▶ EXERCISE:
Look through the material below and copy exactly the lines from the line with "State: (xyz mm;" to the line with "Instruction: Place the", those two lines included.
----
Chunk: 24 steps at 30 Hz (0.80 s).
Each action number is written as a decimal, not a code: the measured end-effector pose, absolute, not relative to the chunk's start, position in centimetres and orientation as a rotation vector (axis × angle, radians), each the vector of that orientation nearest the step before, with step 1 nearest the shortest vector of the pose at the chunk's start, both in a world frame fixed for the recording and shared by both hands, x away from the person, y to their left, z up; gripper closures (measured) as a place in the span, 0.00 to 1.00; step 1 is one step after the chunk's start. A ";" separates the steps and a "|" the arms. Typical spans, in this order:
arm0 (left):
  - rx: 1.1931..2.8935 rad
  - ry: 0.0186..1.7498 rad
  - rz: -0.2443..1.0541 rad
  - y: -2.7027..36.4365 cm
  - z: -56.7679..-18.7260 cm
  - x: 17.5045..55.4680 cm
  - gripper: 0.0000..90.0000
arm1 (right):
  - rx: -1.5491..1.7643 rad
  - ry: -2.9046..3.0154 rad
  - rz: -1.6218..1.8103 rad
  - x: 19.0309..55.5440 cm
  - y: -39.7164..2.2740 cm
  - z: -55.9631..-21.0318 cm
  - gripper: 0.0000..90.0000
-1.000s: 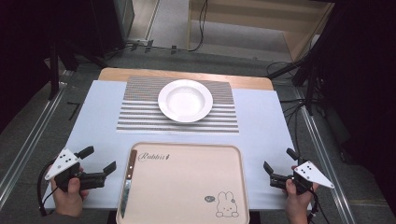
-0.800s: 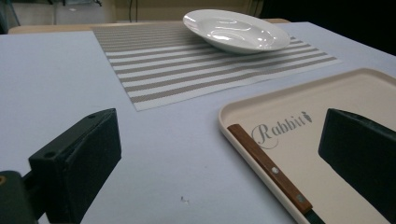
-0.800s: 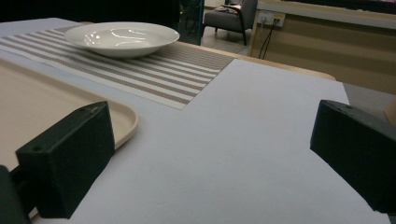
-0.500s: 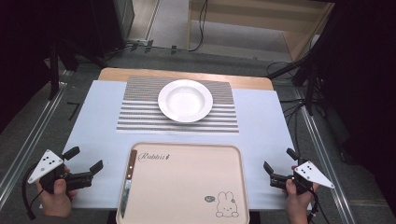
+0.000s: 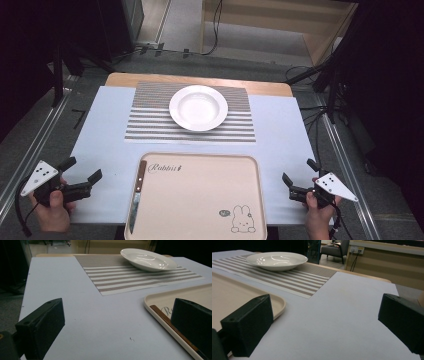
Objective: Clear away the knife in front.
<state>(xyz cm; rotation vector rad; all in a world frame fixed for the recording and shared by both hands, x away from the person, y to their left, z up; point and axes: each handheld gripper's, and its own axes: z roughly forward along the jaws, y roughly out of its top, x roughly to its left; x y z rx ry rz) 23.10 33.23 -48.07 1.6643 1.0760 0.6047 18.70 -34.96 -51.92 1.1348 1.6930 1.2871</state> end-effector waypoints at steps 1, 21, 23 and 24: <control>1.666 1.076 0.604 33.2 -48.1 23.1 0.00 | 1.134 1.693 1.287 18.7 -35.0 -51.9 0.00; 1.661 1.067 0.571 33.0 -49.0 23.2 0.00 | 1.128 1.694 1.285 18.7 -34.9 -51.9 0.00; 1.663 1.065 0.571 33.0 -49.0 23.2 0.00 | 1.128 1.695 1.284 18.7 -34.9 -51.9 0.00; 1.663 1.064 0.570 33.0 -49.0 23.2 0.00 | 1.129 1.696 1.281 18.7 -34.9 -51.9 0.00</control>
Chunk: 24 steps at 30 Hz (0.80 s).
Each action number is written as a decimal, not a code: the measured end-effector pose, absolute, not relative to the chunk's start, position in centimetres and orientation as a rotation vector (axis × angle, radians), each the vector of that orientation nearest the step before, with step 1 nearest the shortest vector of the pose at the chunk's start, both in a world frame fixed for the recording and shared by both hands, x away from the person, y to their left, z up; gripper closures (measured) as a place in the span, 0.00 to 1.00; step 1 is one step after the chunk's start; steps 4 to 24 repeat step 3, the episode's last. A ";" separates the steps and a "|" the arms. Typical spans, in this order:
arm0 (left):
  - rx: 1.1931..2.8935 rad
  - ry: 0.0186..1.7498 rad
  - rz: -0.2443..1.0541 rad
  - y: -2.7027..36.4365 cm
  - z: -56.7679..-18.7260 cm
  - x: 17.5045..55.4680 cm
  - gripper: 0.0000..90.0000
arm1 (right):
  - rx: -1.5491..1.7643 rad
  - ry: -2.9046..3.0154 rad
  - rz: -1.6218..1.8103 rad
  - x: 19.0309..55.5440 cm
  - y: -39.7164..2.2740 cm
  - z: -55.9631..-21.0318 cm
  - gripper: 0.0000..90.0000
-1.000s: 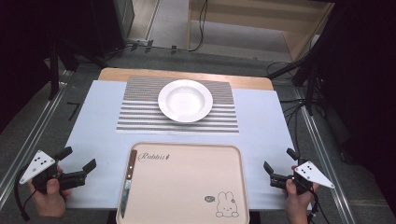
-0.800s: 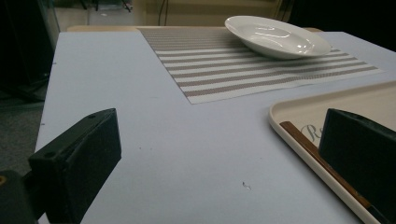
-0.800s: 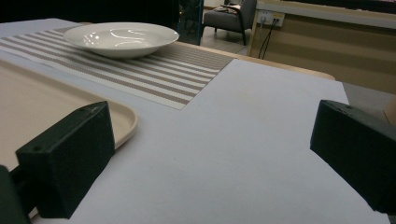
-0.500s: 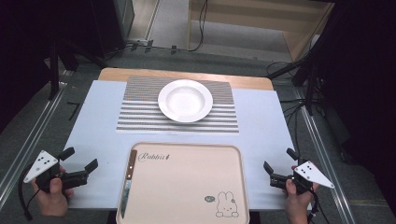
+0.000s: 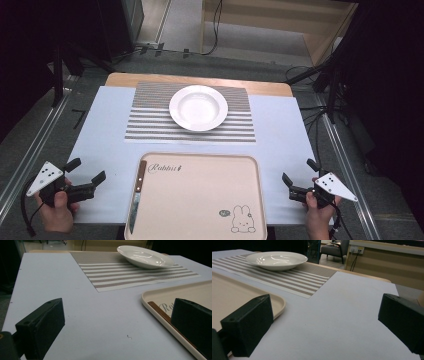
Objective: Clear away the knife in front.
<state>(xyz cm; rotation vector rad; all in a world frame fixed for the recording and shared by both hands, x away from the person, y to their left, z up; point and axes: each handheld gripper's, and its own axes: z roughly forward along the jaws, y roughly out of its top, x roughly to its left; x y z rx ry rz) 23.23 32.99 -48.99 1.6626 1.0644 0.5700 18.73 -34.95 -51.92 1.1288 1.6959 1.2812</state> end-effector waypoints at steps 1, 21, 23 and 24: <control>1.663 1.064 0.570 33.0 -49.0 23.2 0.00 | 1.129 1.696 1.281 18.7 -34.9 -51.9 0.00; 1.663 1.065 0.571 33.0 -49.0 23.2 0.00 | 1.150 1.698 1.274 18.8 -34.9 -51.9 0.00; 1.663 1.065 0.571 33.0 -49.0 23.2 0.00 | 1.150 1.698 1.274 18.8 -34.9 -51.9 0.00; 1.663 1.065 0.571 33.0 -49.0 23.2 0.00 | 1.150 1.698 1.274 18.8 -34.9 -51.9 0.00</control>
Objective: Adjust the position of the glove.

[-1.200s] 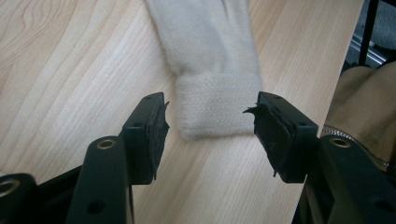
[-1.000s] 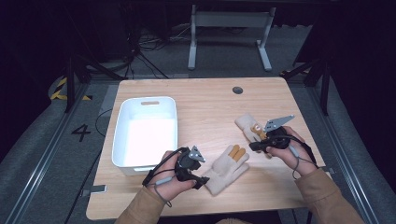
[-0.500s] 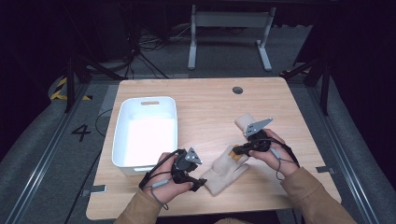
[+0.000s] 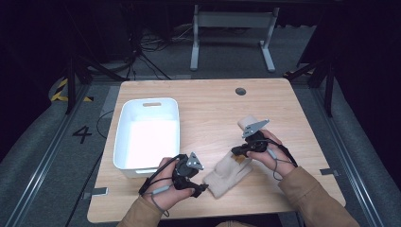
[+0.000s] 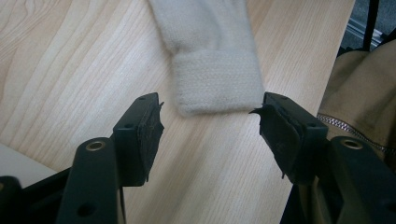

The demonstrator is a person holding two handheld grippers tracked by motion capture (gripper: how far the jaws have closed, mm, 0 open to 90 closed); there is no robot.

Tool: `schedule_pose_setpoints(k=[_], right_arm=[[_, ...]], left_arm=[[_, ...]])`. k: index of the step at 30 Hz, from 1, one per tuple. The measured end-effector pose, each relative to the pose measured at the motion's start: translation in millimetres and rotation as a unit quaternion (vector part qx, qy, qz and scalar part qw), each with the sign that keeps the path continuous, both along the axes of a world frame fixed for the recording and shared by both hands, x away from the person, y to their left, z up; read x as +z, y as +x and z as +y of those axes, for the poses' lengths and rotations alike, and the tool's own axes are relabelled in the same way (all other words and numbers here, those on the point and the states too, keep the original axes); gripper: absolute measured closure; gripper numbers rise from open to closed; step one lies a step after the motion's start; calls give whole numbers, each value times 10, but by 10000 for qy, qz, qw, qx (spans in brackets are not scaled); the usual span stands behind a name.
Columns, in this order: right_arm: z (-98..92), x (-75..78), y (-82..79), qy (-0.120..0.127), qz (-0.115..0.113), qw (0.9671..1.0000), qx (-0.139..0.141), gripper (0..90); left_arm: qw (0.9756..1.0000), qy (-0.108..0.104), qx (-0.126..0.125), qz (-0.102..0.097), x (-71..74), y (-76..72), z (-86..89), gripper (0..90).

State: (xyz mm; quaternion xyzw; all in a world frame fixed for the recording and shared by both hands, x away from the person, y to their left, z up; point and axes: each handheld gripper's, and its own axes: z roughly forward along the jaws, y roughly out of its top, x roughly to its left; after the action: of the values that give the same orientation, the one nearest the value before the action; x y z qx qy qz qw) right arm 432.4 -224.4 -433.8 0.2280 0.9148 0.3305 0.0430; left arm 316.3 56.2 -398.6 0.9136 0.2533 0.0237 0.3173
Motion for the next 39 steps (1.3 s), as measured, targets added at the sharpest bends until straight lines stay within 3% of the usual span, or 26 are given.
schedule_pose_setpoints(k=[4,17,27,39], right_arm=[[23,-86,28,-250,55,9997,17,893],[-110,-84,-24,-303,231,9992,-129,900],[-310,-60,-165,-341,432,9981,-266,900],[-461,-47,-313,-385,631,9967,-337,900]], left_arm=[[10000,-13,19,14,-9,7,5,398],[10000,-70,-43,-53,31,70,-32,398],[9998,-58,-207,-54,47,170,-138,399],[9996,-165,-212,9,55,301,-224,397]])
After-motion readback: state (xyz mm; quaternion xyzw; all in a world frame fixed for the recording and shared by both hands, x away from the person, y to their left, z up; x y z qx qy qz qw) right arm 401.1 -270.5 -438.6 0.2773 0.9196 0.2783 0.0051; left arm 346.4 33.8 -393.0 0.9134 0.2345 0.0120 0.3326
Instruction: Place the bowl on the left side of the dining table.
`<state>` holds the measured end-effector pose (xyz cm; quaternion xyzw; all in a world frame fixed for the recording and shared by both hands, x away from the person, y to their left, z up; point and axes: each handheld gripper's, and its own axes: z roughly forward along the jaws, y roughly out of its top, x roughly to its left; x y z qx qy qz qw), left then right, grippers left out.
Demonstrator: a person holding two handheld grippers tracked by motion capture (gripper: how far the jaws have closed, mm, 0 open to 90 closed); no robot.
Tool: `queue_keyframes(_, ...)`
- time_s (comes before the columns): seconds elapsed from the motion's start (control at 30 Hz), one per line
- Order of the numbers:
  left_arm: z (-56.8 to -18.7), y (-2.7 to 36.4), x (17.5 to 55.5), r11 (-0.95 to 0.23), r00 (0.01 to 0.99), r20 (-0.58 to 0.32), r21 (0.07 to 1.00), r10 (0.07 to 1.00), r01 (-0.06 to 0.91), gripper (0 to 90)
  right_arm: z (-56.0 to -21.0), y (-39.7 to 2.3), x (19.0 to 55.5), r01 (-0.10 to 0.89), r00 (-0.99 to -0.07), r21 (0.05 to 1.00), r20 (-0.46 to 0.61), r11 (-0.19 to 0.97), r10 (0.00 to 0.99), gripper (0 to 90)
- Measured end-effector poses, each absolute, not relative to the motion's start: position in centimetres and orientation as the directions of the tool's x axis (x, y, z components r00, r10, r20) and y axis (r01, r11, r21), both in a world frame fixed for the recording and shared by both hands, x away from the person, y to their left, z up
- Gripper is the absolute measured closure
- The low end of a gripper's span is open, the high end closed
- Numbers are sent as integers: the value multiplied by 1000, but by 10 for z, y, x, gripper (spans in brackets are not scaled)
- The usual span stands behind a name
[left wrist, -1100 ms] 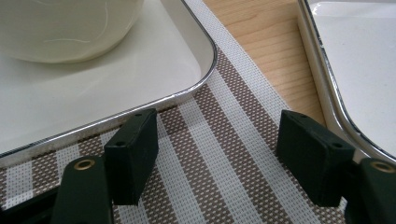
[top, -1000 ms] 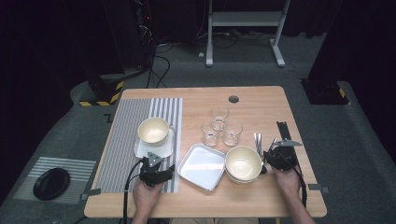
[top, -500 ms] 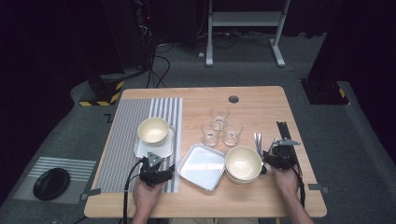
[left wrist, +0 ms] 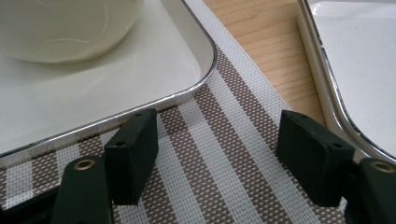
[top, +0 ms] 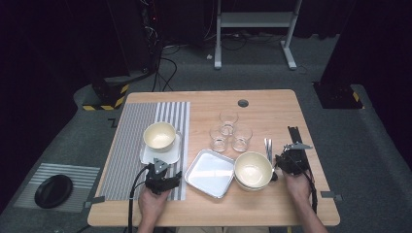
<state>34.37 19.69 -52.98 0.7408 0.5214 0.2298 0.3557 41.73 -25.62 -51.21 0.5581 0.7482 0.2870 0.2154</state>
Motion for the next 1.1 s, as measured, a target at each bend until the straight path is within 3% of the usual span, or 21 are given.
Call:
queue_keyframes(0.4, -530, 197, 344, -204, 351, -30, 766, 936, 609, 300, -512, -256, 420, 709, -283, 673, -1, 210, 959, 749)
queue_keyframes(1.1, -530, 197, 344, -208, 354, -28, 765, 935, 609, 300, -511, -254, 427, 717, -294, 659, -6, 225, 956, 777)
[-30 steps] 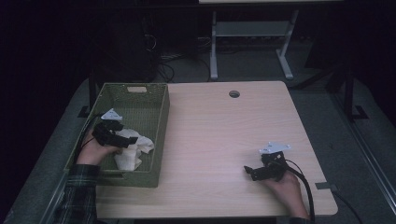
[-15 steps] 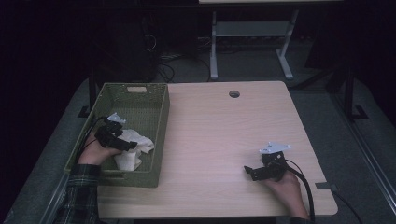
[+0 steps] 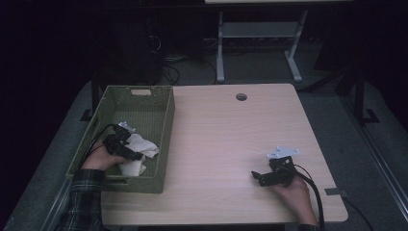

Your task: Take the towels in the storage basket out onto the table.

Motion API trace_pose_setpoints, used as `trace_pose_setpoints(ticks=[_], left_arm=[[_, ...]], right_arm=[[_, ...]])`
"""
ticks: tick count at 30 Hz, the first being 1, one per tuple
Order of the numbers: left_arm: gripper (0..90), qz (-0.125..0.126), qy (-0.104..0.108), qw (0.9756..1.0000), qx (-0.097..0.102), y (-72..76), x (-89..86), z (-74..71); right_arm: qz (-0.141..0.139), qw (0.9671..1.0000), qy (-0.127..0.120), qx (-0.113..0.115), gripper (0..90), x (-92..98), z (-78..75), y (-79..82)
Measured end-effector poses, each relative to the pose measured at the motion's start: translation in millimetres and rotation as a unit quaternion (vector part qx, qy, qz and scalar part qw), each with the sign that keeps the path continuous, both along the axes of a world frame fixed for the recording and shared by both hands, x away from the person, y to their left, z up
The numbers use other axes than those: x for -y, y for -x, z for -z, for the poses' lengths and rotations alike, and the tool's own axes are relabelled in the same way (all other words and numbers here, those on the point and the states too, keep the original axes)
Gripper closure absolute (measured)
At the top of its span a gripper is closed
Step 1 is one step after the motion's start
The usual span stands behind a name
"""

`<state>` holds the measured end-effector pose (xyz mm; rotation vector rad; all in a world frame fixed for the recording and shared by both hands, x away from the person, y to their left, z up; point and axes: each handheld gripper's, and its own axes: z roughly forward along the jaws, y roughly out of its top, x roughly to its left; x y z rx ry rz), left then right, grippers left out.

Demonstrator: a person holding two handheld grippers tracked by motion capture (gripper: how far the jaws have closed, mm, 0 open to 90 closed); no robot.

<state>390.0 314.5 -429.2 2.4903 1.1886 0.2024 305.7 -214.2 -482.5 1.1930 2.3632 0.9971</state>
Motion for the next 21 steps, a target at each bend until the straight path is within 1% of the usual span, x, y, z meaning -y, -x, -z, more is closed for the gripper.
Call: trace_pose_setpoints(ticks=[1, 7, 8, 9, 11, 12, 13, 14, 15, 19, 20, 21], left_arm=[[13.6, -0.002, -0.005, 1.0000, -0.005, -0.4, 1.0, 2.1], [14.3, -0.003, -0.009, 0.9997, -0.021, -2.3, 1.9, 4.0], [14.9, -0.003, -0.009, 0.9997, -0.021, -2.3, 1.9, 4.0], [18.1, -0.003, -0.015, 0.9996, -0.025, -2.2, 3.0, 3.0], [24.6, -0.006, -0.026, 0.9993, -0.026, -1.8, 4.1, 2.6], [27.4, -0.006, -0.026, 0.9993, -0.026, -1.8, 4.1, 2.6], [31.0, -0.008, -0.036, 0.9990, -0.025, -1.7, 5.6, 1.5], [32.9, -0.008, -0.036, 0.9990, -0.025, -1.7, 5.6, 1.5], [36.6, -0.011, -0.042, 0.9988, -0.024, -1.3, 6.6, 0.3], [52.7, -0.028, -0.043, 0.9983, -0.028, -0.5, 6.7, -3.3], [56.1, -0.031, -0.044, 0.9981, -0.028, -0.7, 6.7, -3.7], [57.6, -0.032, -0.044, 0.9981, -0.029, -0.6, 6.6, -4.2]], right_arm=[[0.000, 1.0000, 0.000, 0.000, 2.5, 0.0, 0.0, 0.0], [0.000, 1.0000, 0.000, 0.000, 2.6, 0.0, 0.0, 0.0], [0.000, 1.0000, 0.000, 0.000, 2.6, 0.0, 0.0, 0.0], [0.000, 1.0000, 0.000, 0.000, 2.6, 0.0, 0.0, 0.0], [0.000, 1.0000, 0.000, 0.000, 2.6, 0.0, 0.0, 0.0], [0.000, 1.0000, 0.000, 0.000, 2.6, 0.0, 0.0, 0.0], [0.001, 1.0000, 0.000, 0.000, 2.6, -0.1, 0.0, 0.0], [0.001, 1.0000, 0.000, 0.000, 2.6, -0.1, 0.0, 0.0], [0.001, 1.0000, 0.000, 0.000, 2.6, -0.2, 0.0, 0.1], [0.001, 1.0000, -0.001, 0.000, 2.6, -0.2, 0.0, 0.1], [0.001, 1.0000, -0.001, 0.000, 2.6, -0.2, 0.0, 0.0], [0.001, 1.0000, 0.000, 0.000, 2.6, -0.2, 0.0, 0.0]])
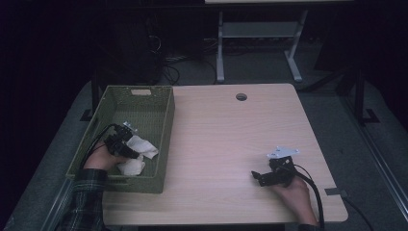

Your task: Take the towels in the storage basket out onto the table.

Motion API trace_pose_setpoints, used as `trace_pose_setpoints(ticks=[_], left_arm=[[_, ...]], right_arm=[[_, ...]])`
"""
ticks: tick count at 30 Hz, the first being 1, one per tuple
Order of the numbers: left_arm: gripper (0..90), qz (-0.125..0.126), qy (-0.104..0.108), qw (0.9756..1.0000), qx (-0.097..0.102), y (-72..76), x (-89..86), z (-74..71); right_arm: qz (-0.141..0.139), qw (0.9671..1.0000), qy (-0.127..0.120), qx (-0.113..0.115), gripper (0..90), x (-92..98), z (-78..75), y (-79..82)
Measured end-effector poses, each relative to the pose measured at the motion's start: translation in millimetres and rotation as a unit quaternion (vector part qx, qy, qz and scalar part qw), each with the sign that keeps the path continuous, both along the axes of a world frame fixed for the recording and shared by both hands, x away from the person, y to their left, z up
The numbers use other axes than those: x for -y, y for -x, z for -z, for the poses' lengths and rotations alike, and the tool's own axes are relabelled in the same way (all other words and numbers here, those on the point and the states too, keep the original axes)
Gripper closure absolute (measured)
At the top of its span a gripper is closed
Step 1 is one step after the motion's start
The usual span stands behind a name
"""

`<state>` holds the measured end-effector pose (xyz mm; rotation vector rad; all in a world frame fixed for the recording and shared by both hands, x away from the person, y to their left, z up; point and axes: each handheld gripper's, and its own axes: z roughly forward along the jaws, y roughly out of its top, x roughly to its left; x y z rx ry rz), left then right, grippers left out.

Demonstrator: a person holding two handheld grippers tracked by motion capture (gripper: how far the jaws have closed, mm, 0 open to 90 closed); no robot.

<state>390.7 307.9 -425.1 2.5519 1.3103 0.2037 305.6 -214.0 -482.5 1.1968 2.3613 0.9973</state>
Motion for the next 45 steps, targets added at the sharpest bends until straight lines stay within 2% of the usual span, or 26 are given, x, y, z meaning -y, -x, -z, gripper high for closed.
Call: trace_pose_setpoints(ticks=[6, 10, 11, 12, 15, 16, 19, 20, 22, 23, 24, 25, 26, 27, 28, 29, 30, 34, 35, 39, 40, 41, 42, 43, 44, 45], left_arm=[[62.7, 0.000, 0.011, 0.9999, 0.003, 0.5, -2.3, -4.8], [63.1, -0.001, 0.061, 0.9979, 0.024, 1.3, -6.3, -15.2], [63.1, -0.001, 0.061, 0.9979, 0.024, 1.3, -6.3, -15.2], [63.1, -0.001, 0.077, 0.9965, 0.033, 1.7, -8.0, -18.4], [63.0, 0.001, 0.097, 0.9942, 0.046, 2.4, -10.4, -23.5], [62.9, 0.001, 0.097, 0.9942, 0.046, 2.4, -10.4, -23.5], [62.6, 0.011, 0.122, 0.9901, 0.068, 4.2, -12.2, -32.3], [62.6, 0.011, 0.122, 0.9901, 0.068, 4.2, -12.2, -32.3], [62.5, 0.015, 0.134, 0.9876, 0.081, 5.0, -12.3, -38.3], [62.5, 0.017, 0.145, 0.9850, 0.091, 6.3, -11.7, -42.9], [62.4, 0.017, 0.145, 0.9850, 0.091, 6.3, -11.7, -42.9], [62.4, 0.021, 0.157, 0.9819, 0.105, 7.8, -10.6, -48.4], [62.4, 0.022, 0.163, 0.9804, 0.109, 8.5, -10.3, -51.5], [62.4, 0.022, 0.163, 0.9804, 0.109, 8.5, -10.3, -51.5], [62.4, 0.026, 0.173, 0.9775, 0.118, 9.7, -8.9, -57.0], [62.4, 0.026, 0.173, 0.9775, 0.118, 9.7, -8.9, -57.0], [62.4, 0.028, 0.179, 0.9753, 0.126, 11.0, -7.3, -62.2], [62.5, 0.035, 0.191, 0.9714, 0.137, 12.5, -4.4, -73.7], [62.5, 0.035, 0.191, 0.9714, 0.137, 12.5, -4.4, -73.7], [62.6, 0.049, 0.220, 0.9622, 0.154, 13.8, 1.8, -88.8], [62.5, 0.055, 0.224, 0.9604, 0.156, 14.0, 3.5, -92.3], [62.6, 0.055, 0.224, 0.9604, 0.156, 14.0, 3.5, -92.3], [62.6, 0.064, 0.240, 0.9553, 0.161, 14.9, 7.7, -98.6], [62.6, 0.069, 0.248, 0.9524, 0.164, 15.8, 11.0, -102.2], [62.6, 0.073, 0.250, 0.9511, 0.166, 16.3, 12.8, -104.4], [62.6, 0.073, 0.250, 0.9511, 0.166, 16.3, 12.8, -104.4]], right_arm=[[0.000, 1.0000, 0.000, 0.000, 2.6, 0.0, 0.0, 0.0], [0.000, 1.0000, 0.000, 0.000, 2.6, 0.0, -0.1, -0.2], [0.000, 1.0000, 0.000, 0.000, 2.6, 0.0, -0.1, -0.2], [0.000, 1.0000, 0.000, 0.000, 2.6, 0.0, -0.1, -0.2], [0.000, 1.0000, 0.000, 0.000, 2.6, 0.0, 0.0, -0.2], [0.000, 1.0000, 0.000, 0.000, 2.6, 0.0, 0.0, -0.2], [0.000, 1.0000, 0.000, 0.000, 2.6, 0.1, 0.0, -0.2], [0.000, 1.0000, 0.000, 0.000, 2.6, 0.0, -0.1, -0.2], [0.001, 1.0000, 0.000, 0.000, 2.6, -0.1, -0.1, -0.1], [0.000, 1.0000, 0.000, 0.000, 2.6, 0.0, 0.0, -0.2], [0.000, 1.0000, 0.000, 0.000, 2.6, 0.0, 0.0, -0.2], [0.000, 1.0000, 0.000, 0.000, 2.6, 0.0, 0.0, -0.2], [0.000, 1.0000, 0.000, 0.000, 2.6, 0.0, -0.1, -0.1], [0.000, 1.0000, 0.000, 0.000, 2.6, 0.0, 0.0, -0.1], [0.000, 1.0000, 0.000, 0.000, 2.6, 0.0, -0.1, -0.1], [0.000, 1.0000, 0.000, 0.000, 2.6, 0.0, 0.0, -0.2], [0.000, 1.0000, 0.000, 0.000, 2.6, 0.0, -0.1, -0.1], [0.000, 1.0000, 0.000, 0.000, 2.6, 0.0, -0.1, -0.1], [0.000, 1.0000, 0.000, 0.000, 2.6, 0.0, -0.1, -0.1], [0.000, 1.0000, 0.000, 0.000, 2.6, 0.0, -0.1, -0.2], [0.000, 1.0000, 0.000, 0.000, 2.6, 0.0, -0.1, -0.2], [0.000, 1.0000, 0.000, 0.000, 2.6, 0.0, -0.1, -0.2], [0.000, 1.0000, 0.000, 0.000, 2.6, 0.0, 0.0, -0.2], [0.000, 1.0000, 0.000, 0.000, 2.6, 0.0, -0.1, -0.2], [0.000, 1.0000, 0.000, 0.000, 2.6, 0.1, 0.0, -0.2], [0.000, 1.0000, 0.000, 0.000, 2.6, 0.1, 0.0, -0.2]])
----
▶ COMPLETED TASK:
State: (xyz mm; quaternion xyzw; all in a world frame fixed for the recording and shared by both hands, x away from the person, y to their left, z up; point and axes: each handheld gripper's, and its own axes: z roughly forward along the jaws, y roughly out of its top, x roughly to its left; after the action: of the values that give the same orientation, the one nearest the value before the action; x y z qx qy qz qw) right arm 432.4 -224.4 -433.8 0.2280 0.9148 0.3305 0.0430; left arm 316.3 56.2 -398.6 0.9136 0.2533 0.0237 0.3173
Motion for the next 39 steps (1.3 s), as measured, targets added at the sharpest bends until straight lines stay within 3% of the usual span, or 26 are given.
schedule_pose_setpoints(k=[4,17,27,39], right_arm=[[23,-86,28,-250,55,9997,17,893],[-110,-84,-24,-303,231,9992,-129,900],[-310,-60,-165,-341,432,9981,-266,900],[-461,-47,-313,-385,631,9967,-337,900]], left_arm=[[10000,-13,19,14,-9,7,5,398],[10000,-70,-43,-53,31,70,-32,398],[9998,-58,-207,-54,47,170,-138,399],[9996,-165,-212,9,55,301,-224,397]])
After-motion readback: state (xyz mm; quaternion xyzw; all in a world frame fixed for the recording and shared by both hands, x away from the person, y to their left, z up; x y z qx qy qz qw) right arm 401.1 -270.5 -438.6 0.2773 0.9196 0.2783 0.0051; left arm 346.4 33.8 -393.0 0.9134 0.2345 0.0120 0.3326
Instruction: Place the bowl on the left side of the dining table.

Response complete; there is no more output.